_Assignment_: Each line with the string "plastic" is to be copied from the records below.

_Data_:

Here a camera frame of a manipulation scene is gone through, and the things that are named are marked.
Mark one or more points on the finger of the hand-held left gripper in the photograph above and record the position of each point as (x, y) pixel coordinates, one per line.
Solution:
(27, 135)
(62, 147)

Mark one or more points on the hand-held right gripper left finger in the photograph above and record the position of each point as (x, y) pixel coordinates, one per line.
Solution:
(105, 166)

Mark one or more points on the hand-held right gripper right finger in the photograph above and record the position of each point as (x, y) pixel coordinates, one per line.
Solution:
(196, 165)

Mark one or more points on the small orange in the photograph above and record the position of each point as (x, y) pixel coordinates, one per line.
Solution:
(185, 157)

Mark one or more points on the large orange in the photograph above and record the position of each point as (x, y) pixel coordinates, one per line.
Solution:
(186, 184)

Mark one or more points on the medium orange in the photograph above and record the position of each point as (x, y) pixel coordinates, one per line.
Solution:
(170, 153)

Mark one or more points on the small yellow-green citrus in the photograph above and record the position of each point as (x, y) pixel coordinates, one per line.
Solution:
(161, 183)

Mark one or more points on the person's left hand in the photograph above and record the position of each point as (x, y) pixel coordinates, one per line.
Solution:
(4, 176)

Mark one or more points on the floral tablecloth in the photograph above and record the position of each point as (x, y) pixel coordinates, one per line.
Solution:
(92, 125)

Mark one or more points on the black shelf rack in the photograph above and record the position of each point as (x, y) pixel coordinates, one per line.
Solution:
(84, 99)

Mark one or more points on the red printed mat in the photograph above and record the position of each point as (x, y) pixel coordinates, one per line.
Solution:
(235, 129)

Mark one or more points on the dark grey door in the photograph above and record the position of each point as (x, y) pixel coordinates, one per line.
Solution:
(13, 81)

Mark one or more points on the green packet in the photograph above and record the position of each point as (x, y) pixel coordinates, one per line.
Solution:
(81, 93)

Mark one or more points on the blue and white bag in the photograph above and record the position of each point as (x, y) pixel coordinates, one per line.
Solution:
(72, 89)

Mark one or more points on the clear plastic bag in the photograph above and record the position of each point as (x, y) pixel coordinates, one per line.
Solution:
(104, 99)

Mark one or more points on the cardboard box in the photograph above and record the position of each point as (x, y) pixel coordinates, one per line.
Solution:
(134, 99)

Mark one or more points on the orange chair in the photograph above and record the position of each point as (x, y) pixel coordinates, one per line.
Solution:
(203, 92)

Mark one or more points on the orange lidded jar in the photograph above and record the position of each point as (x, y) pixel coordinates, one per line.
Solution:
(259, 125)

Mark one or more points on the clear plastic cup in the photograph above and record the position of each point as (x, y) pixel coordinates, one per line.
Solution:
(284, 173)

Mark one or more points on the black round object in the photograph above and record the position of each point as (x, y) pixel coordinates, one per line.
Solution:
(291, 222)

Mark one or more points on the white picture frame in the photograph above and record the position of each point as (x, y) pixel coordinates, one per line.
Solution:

_Result of the exercise_:
Mark one or more points on the clear plastic bag in the photograph above and record the position of each point as (x, y) pixel coordinates, one per line.
Mark one or more points on the clear plastic cup in the photograph above and record the position of each point as (x, y) pixel coordinates, one per line.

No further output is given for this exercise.